§ **Task requirements**:
Each line of the data below that contains "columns" must be copied.
** Opening Data under study block **
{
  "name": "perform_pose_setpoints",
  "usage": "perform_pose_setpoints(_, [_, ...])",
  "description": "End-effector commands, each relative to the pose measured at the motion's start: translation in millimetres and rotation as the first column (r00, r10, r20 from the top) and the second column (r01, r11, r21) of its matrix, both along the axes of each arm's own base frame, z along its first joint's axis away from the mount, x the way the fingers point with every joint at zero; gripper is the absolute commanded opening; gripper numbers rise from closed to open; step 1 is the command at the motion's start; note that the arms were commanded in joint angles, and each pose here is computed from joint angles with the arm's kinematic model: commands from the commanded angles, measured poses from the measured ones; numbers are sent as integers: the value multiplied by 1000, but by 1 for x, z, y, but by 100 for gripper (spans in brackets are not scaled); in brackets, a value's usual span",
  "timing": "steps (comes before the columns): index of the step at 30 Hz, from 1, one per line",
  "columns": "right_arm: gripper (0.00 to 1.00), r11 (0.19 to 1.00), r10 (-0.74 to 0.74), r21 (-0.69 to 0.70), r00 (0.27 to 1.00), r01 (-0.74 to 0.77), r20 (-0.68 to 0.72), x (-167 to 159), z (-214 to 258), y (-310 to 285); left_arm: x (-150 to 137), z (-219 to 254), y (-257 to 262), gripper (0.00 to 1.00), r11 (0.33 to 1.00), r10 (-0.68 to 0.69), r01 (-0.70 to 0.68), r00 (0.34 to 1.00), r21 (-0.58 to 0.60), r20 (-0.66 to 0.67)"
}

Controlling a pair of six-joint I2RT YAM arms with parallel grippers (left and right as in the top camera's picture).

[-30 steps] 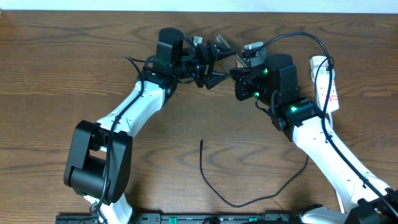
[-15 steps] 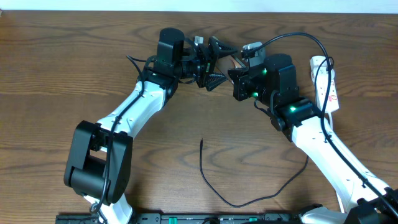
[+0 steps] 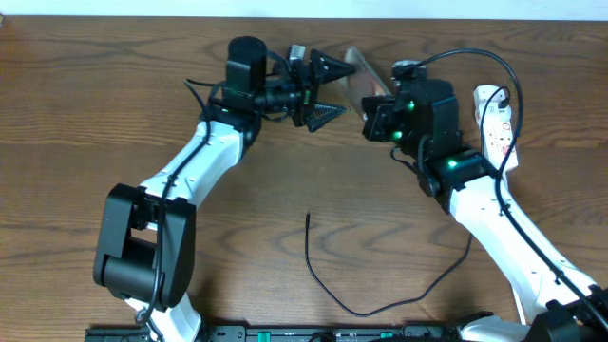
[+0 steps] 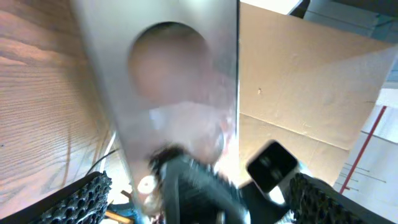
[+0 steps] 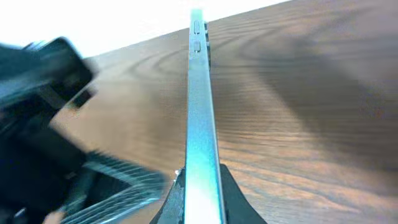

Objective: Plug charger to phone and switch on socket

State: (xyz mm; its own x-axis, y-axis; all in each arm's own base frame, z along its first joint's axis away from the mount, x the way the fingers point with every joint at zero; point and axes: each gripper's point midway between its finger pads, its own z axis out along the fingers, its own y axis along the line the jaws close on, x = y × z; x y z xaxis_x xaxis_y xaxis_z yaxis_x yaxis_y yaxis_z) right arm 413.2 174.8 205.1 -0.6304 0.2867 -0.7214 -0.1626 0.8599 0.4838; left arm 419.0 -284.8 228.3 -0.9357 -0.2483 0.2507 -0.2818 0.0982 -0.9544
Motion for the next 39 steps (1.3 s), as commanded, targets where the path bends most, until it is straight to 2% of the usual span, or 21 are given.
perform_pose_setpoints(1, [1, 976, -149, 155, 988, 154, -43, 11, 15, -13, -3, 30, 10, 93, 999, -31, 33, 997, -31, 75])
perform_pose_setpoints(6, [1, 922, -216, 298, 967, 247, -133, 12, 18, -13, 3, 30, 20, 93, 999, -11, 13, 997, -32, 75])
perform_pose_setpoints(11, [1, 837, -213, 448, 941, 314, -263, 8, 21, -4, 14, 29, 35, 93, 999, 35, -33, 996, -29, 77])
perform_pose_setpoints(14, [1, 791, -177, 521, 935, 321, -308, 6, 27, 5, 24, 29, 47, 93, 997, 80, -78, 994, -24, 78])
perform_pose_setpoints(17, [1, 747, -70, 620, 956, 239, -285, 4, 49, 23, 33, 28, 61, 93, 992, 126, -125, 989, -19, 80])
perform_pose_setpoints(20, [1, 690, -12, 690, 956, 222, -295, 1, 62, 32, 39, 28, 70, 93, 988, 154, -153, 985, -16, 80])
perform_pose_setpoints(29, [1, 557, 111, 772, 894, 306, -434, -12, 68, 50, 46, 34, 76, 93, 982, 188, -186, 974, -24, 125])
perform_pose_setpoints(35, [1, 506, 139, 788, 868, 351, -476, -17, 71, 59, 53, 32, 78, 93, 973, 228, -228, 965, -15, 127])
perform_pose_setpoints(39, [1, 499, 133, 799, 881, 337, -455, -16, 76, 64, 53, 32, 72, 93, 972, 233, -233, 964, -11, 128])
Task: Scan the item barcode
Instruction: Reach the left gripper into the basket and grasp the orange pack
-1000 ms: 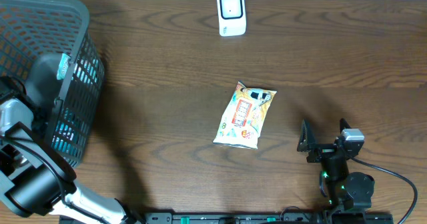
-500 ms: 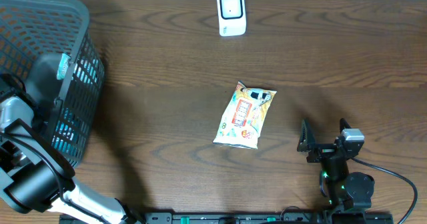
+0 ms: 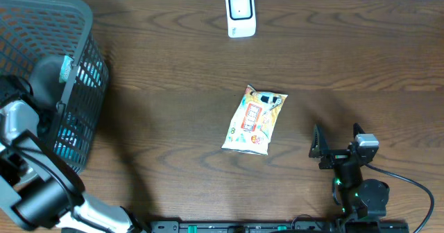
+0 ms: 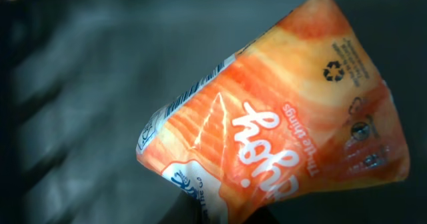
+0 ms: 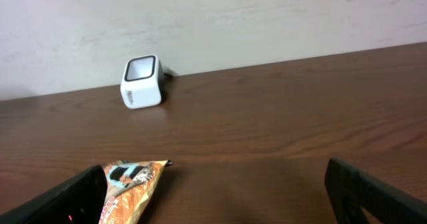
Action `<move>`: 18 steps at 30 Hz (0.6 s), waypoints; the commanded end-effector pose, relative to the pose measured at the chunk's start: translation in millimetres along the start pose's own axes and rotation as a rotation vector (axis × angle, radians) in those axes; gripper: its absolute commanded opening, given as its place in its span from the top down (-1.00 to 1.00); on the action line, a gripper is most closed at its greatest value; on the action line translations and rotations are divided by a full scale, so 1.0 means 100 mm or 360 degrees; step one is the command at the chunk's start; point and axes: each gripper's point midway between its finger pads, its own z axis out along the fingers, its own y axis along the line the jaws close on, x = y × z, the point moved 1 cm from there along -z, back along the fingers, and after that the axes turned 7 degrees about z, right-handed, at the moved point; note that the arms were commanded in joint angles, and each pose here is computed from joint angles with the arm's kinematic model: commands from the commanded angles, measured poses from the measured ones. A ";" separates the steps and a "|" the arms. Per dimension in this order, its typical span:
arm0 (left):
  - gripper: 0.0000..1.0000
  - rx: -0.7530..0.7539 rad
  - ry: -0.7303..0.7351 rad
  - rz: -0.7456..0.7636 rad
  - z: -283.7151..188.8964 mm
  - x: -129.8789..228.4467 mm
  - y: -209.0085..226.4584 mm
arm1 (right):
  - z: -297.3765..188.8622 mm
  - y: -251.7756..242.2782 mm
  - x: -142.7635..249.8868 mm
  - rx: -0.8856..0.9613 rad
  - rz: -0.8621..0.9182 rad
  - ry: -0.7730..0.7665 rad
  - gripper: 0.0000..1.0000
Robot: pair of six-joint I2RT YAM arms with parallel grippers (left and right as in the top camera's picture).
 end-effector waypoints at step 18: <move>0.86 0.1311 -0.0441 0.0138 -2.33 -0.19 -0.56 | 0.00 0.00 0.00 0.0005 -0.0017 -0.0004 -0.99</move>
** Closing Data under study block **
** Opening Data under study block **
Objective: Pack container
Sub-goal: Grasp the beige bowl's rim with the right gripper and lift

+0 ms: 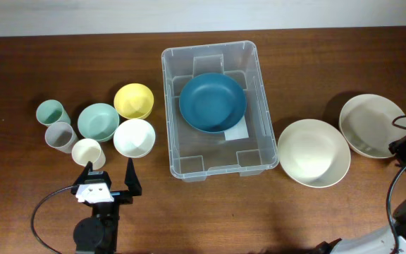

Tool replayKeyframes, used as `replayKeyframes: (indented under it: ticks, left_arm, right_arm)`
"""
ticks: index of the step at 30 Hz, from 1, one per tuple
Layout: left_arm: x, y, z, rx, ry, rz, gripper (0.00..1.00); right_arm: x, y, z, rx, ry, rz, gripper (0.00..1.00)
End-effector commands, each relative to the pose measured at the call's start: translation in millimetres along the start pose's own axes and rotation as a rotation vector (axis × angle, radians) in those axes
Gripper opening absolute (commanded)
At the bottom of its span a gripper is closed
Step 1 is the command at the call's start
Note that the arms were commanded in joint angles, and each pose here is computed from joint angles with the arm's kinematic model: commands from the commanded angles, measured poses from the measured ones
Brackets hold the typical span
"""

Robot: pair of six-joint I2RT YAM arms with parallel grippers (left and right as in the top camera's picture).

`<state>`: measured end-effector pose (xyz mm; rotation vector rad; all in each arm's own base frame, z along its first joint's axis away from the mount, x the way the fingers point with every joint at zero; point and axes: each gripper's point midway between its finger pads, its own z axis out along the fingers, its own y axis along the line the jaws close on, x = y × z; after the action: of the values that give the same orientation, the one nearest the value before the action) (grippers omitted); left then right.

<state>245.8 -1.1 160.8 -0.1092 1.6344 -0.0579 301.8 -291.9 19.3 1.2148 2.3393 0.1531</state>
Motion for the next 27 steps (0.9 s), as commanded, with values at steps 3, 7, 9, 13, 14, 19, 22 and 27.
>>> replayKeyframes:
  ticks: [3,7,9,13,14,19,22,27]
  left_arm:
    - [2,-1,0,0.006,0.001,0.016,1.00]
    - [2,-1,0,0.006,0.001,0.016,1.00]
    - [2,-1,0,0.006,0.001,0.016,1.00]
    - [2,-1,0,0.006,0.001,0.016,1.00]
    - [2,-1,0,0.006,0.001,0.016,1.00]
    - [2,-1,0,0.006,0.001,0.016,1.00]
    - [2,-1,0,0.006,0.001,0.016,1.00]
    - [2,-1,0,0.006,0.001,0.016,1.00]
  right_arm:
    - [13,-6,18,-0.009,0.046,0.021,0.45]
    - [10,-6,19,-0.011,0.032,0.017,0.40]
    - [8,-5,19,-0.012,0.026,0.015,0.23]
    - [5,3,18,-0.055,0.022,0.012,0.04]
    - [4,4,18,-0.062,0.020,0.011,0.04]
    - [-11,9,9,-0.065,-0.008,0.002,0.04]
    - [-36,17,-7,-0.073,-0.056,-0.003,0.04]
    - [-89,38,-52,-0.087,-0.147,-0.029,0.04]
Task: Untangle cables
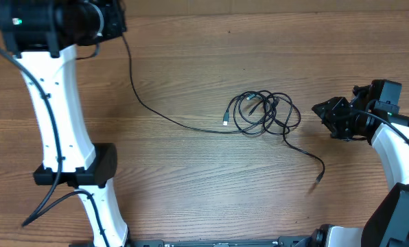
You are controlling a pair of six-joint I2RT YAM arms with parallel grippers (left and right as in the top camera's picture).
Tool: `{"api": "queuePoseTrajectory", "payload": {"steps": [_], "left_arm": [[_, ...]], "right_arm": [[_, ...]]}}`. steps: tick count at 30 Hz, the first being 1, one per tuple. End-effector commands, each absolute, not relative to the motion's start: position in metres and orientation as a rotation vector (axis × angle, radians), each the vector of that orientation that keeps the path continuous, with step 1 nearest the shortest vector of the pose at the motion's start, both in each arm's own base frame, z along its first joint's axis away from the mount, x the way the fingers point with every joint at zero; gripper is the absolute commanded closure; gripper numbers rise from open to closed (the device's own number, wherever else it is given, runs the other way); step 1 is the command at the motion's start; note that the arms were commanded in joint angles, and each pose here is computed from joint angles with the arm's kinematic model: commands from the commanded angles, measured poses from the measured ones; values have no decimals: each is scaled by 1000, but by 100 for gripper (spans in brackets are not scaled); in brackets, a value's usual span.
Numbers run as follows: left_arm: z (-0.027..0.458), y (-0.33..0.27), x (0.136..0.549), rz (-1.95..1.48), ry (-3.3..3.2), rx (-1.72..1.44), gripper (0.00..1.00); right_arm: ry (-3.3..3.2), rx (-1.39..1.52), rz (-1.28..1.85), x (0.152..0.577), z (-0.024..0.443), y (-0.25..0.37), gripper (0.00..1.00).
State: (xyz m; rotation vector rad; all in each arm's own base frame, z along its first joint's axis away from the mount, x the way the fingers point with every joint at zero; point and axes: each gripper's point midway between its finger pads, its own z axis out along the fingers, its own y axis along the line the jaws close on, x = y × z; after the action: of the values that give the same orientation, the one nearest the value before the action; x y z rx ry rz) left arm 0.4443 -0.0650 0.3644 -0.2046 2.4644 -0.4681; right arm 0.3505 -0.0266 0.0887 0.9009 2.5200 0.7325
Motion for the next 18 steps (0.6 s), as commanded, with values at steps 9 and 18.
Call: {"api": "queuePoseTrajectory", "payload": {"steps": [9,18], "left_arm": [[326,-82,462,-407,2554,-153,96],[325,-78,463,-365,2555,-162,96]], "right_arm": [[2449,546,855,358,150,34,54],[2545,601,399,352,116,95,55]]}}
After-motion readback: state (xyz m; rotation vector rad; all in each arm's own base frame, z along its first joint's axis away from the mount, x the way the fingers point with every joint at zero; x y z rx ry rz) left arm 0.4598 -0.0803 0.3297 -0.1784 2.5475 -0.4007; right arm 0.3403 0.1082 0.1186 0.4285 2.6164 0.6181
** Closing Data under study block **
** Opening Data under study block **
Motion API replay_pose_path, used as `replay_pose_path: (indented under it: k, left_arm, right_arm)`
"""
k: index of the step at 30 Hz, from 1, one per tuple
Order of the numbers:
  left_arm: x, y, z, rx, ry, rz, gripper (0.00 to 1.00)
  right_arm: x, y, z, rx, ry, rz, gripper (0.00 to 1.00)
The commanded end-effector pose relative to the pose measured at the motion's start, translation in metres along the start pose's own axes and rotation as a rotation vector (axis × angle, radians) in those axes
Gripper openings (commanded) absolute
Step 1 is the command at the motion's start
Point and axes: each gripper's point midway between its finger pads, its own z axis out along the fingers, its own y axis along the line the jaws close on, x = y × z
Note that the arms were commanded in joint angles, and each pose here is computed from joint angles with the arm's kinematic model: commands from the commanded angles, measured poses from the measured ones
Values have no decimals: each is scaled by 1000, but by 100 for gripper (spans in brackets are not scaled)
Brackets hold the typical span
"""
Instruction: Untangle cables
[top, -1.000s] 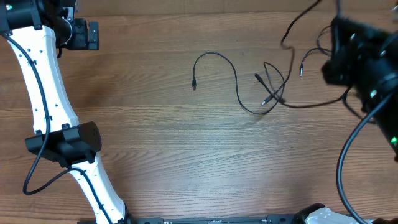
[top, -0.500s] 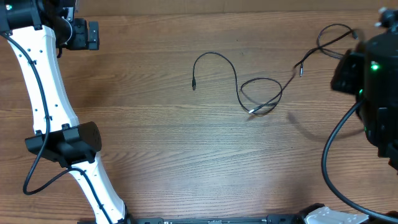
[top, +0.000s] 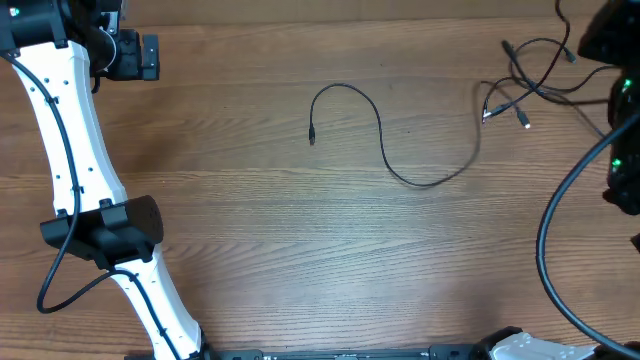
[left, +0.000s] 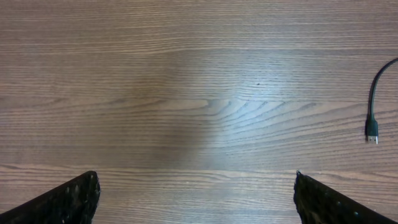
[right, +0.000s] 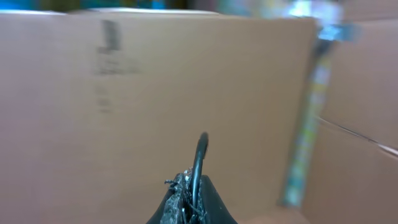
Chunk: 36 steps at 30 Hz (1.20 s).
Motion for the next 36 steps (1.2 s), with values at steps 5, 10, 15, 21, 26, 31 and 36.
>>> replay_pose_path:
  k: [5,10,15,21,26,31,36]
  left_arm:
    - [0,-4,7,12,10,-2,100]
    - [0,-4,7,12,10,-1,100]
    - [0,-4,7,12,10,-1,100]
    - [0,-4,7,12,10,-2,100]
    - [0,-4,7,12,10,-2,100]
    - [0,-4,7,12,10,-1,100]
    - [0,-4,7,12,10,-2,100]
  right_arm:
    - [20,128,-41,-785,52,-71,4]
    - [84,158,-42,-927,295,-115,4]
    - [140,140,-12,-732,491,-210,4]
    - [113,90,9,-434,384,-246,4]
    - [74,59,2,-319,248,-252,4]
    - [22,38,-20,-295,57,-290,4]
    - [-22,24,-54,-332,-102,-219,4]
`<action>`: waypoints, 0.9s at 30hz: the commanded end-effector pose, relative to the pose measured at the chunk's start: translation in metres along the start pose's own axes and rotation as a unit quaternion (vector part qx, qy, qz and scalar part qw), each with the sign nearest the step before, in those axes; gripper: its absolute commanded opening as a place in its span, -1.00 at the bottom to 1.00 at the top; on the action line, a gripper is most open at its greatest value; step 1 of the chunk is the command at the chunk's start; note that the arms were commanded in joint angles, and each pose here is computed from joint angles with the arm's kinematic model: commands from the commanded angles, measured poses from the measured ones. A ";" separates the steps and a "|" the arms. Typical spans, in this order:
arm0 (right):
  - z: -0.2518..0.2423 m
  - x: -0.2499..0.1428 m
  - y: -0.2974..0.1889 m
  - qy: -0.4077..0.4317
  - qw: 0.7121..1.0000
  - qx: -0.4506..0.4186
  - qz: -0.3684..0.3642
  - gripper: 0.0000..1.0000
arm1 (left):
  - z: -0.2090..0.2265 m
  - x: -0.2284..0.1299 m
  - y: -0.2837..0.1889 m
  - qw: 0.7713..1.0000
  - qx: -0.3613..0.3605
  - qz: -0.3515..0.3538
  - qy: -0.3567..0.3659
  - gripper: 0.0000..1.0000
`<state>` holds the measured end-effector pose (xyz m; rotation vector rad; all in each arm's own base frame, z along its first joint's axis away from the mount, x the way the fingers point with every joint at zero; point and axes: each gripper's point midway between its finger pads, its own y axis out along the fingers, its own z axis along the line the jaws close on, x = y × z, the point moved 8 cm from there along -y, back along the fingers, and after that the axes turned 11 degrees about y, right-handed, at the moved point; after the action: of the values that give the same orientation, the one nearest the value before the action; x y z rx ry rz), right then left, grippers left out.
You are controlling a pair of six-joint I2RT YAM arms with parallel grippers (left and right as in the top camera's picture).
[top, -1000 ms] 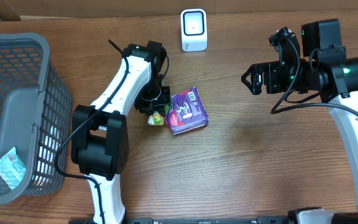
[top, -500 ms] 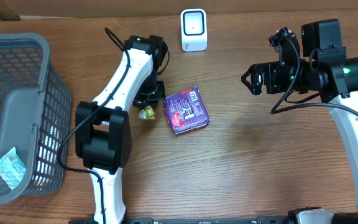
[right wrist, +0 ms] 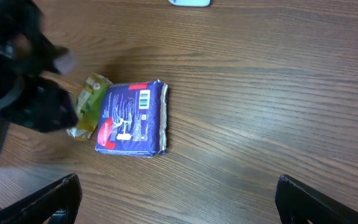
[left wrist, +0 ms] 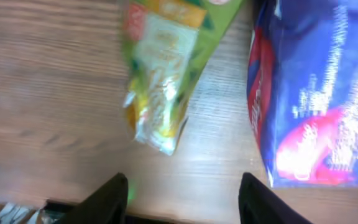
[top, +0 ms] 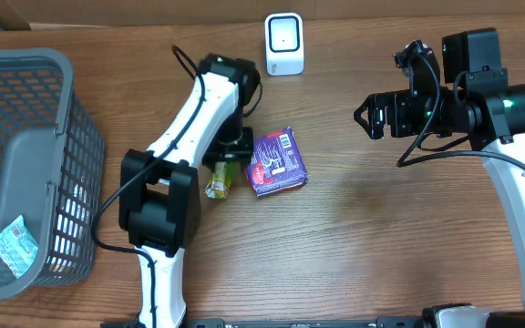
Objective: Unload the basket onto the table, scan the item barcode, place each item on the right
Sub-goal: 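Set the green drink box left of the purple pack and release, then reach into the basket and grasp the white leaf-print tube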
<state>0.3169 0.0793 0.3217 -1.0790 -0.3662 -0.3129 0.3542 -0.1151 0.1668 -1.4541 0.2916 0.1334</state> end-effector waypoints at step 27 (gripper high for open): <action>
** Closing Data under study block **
§ **Written solution**:
  "timing": "steps (comes before the columns): index of the step at 30 Hz, from 1, one per line",
  "columns": "right_arm: gripper (0.00 to 1.00), r11 (0.19 to 1.00), r10 (-0.74 to 0.74), r21 (-0.69 to 0.70), r00 (0.27 to 1.00), r01 (-0.74 to 0.77), r20 (-0.68 to 0.72), x (-167 to 159), z (-214 to 258), y (-310 to 285); left_arm: x (-150 to 137), z (-219 to 254), y (-257 to 262), gripper (0.00 to 1.00), r11 (0.33 to 1.00), r10 (-0.68 to 0.69), r01 (-0.70 to 0.68), r00 (0.34 to 1.00), r21 (-0.58 to 0.60), r20 (-0.66 to 0.67)"

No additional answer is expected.